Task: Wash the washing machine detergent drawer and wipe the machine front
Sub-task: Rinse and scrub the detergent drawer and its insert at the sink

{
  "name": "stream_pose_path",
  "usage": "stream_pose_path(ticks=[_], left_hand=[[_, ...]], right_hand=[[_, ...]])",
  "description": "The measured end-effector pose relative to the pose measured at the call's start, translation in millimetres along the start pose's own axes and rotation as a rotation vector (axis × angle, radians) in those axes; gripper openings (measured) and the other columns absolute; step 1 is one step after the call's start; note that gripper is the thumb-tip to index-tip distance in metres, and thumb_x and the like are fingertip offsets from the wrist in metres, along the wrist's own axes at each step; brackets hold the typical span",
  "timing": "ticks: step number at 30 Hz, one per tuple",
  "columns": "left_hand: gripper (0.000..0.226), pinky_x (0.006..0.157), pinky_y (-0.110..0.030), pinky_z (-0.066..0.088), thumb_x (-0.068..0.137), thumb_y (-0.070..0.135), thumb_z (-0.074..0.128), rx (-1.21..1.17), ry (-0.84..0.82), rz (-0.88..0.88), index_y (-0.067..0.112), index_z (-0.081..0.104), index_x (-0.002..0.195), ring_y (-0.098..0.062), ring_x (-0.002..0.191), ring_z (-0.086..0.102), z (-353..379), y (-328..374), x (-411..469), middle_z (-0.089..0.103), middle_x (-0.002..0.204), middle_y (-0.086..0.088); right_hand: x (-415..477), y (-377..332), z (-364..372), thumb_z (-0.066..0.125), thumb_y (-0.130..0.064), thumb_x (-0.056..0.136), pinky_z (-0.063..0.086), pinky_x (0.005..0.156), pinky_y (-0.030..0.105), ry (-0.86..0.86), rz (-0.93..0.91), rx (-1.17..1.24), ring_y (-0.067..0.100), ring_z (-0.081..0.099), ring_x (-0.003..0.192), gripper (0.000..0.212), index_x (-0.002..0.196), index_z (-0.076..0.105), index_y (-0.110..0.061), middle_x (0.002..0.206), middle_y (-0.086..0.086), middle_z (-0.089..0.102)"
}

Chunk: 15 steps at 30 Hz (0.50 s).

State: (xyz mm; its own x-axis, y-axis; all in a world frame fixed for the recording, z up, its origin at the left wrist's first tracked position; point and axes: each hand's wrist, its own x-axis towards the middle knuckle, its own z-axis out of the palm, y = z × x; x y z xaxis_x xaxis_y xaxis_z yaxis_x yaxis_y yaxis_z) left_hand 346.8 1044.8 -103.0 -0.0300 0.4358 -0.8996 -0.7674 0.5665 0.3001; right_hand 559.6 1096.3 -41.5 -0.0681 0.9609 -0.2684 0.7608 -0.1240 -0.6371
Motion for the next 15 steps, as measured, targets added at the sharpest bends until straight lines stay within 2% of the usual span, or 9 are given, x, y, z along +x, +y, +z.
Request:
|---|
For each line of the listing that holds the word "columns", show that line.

YOUR SOLUTION ▸
  "description": "The measured end-effector pose relative to the pose measured at the call's start, translation in millimetres along the start pose's own axes and rotation as a rotation vector (axis × angle, radians) in those axes; gripper openings (measured) and the other columns absolute; step 1 is one step after the call's start; note that gripper is the thumb-tip to index-tip distance in metres, and thumb_x and the like are fingertip offsets from the wrist in metres, along the wrist's own axes at each step; brackets hold the typical span",
  "columns": "left_hand: gripper (0.000..0.226), pinky_x (0.006..0.157), pinky_y (-0.110..0.030), pinky_z (-0.066..0.088), thumb_x (-0.068..0.137), thumb_y (-0.070..0.135), thumb_z (-0.074..0.128), rx (-1.21..1.17), ry (-0.84..0.82), rz (-0.88..0.88), index_y (-0.067..0.112), index_z (-0.081..0.104), index_x (-0.002..0.195), ring_y (-0.098..0.062), ring_x (-0.002..0.191), ring_z (-0.086..0.102), z (-353..379), y (-328..374), x (-411..469), middle_z (-0.089..0.103), middle_x (-0.002..0.204), middle_y (-0.086..0.088); right_hand: x (-415..477), y (-377..332), z (-364..372), thumb_z (-0.066..0.125), thumb_y (-0.130..0.064), thumb_x (-0.056..0.136), pinky_z (-0.063..0.086), pinky_x (0.005..0.156), pinky_y (-0.030..0.105), ry (-0.86..0.86), rz (-0.93..0.91), rx (-1.17..1.24), ring_y (-0.067..0.100), ring_z (-0.081..0.099), ring_x (-0.003..0.192), gripper (0.000..0.212), index_x (-0.002..0.196), index_z (-0.076..0.105), index_y (-0.110..0.061), middle_x (0.002..0.206), middle_y (-0.086..0.086), middle_z (-0.089..0.102)"

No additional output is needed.